● **ASSIGNMENT**: Search the records for the string "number" and copy every line in which it appears.

Dataset items
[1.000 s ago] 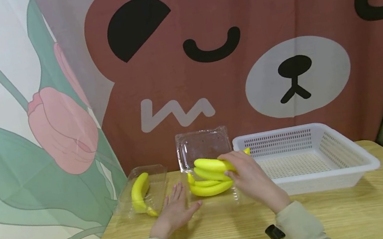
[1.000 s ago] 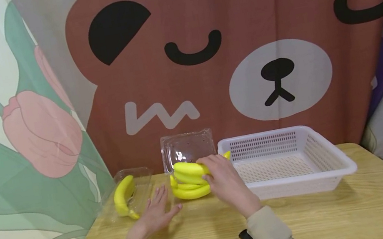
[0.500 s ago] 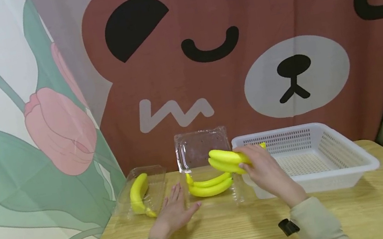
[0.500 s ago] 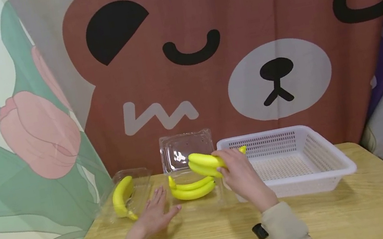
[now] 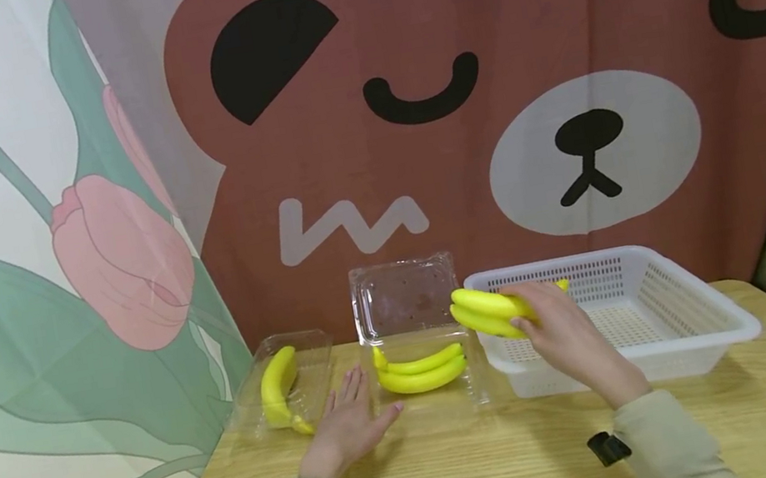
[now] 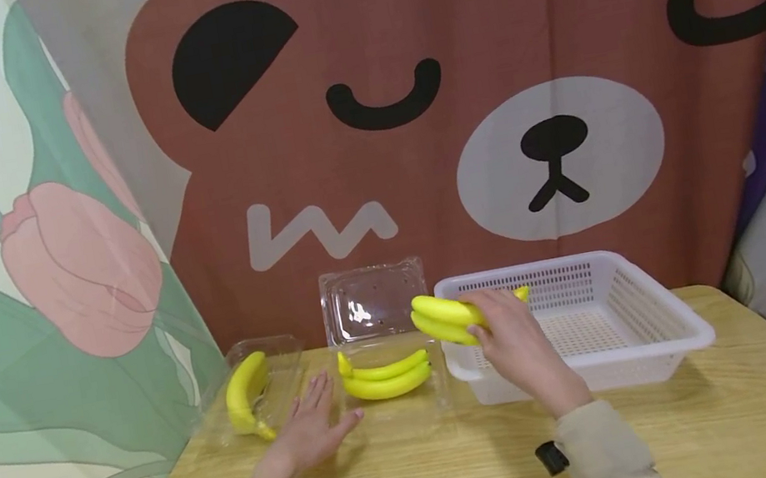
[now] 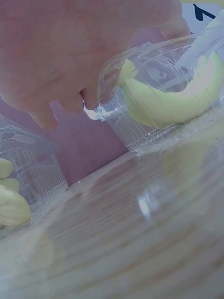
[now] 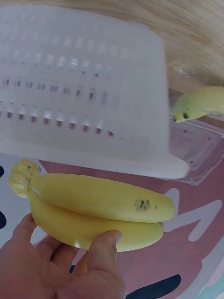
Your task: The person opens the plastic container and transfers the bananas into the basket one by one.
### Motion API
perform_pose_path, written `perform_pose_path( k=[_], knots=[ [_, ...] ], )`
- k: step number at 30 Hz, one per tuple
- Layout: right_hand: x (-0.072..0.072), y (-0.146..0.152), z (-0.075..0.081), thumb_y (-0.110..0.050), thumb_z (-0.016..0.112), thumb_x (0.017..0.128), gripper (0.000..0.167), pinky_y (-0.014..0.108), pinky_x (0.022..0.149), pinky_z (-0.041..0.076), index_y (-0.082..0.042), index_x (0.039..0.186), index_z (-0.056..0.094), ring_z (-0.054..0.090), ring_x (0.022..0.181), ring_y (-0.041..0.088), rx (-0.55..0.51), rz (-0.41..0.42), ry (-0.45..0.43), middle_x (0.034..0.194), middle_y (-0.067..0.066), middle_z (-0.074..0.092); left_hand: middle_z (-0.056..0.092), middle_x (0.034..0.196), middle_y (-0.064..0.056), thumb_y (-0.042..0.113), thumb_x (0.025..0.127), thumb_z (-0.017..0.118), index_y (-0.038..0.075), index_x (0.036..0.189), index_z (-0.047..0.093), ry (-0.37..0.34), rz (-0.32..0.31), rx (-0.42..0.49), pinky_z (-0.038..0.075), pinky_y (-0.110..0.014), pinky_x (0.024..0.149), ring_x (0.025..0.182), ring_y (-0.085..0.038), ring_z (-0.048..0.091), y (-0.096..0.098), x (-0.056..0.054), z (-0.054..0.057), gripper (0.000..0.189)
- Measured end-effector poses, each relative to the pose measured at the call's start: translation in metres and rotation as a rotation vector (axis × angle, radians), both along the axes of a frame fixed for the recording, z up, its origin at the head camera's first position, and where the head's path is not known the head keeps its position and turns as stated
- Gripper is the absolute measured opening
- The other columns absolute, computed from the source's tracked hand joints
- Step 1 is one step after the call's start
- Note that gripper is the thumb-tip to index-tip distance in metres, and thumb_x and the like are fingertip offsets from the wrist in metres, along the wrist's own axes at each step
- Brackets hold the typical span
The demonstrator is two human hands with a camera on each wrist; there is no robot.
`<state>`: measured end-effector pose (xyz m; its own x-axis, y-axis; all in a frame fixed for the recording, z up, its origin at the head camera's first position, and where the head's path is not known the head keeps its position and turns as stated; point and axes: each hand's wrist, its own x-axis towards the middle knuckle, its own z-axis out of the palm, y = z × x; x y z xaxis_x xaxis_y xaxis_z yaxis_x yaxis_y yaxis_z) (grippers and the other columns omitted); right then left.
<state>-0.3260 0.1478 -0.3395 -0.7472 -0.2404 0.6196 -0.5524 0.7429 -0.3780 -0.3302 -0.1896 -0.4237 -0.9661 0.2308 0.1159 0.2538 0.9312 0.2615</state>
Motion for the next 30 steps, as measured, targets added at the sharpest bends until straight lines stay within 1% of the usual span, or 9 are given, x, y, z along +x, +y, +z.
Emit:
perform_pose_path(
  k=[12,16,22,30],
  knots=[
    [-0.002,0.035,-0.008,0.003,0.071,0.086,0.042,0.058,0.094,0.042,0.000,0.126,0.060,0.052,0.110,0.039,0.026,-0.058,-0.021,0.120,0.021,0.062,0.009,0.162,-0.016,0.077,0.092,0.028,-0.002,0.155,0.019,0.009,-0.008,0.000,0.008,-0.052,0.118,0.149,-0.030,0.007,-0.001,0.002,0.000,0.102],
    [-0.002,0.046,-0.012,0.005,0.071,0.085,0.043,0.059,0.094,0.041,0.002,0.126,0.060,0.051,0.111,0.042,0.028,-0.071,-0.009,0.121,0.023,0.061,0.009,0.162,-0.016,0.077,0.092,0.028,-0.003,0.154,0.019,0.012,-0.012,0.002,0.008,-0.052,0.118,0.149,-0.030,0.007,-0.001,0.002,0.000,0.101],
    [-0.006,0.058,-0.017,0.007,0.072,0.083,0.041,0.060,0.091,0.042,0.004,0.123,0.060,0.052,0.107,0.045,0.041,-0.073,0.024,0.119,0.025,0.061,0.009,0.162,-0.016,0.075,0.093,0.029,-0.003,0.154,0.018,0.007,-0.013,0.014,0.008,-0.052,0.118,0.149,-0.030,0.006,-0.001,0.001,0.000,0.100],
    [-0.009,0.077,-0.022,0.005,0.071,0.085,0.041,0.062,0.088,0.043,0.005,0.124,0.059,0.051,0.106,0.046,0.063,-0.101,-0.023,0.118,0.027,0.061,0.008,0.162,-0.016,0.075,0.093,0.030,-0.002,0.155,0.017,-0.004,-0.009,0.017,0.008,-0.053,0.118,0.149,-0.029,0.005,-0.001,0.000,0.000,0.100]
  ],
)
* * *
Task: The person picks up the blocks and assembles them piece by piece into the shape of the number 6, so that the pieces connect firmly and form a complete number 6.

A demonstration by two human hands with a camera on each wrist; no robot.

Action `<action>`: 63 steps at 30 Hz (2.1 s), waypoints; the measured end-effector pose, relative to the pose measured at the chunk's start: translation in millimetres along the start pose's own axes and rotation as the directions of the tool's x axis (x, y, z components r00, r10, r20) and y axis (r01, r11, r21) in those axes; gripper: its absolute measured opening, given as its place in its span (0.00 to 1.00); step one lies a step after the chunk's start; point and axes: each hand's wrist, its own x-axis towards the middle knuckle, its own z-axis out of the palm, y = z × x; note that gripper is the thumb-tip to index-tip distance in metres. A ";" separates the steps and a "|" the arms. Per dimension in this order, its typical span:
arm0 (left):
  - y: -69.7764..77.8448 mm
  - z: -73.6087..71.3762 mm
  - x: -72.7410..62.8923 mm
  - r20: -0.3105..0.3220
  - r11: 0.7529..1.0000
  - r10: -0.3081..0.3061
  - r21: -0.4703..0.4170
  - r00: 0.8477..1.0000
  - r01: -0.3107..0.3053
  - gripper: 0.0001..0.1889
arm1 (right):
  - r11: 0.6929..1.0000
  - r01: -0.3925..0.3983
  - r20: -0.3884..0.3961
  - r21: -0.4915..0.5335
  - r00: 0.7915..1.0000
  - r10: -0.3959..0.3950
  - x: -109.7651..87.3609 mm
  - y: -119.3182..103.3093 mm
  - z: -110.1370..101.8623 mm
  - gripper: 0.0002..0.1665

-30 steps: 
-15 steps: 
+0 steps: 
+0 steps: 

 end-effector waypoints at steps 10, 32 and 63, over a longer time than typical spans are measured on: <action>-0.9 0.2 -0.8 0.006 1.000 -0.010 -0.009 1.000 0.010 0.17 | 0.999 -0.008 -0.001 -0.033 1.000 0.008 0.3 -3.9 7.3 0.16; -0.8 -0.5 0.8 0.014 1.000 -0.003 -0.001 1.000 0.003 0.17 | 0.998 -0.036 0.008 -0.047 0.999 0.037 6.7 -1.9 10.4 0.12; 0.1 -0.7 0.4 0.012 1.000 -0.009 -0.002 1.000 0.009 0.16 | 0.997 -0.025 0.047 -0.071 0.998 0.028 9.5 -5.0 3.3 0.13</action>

● **RESPONSE BOX**:
- k: step number at 30 Hz, one per tuple
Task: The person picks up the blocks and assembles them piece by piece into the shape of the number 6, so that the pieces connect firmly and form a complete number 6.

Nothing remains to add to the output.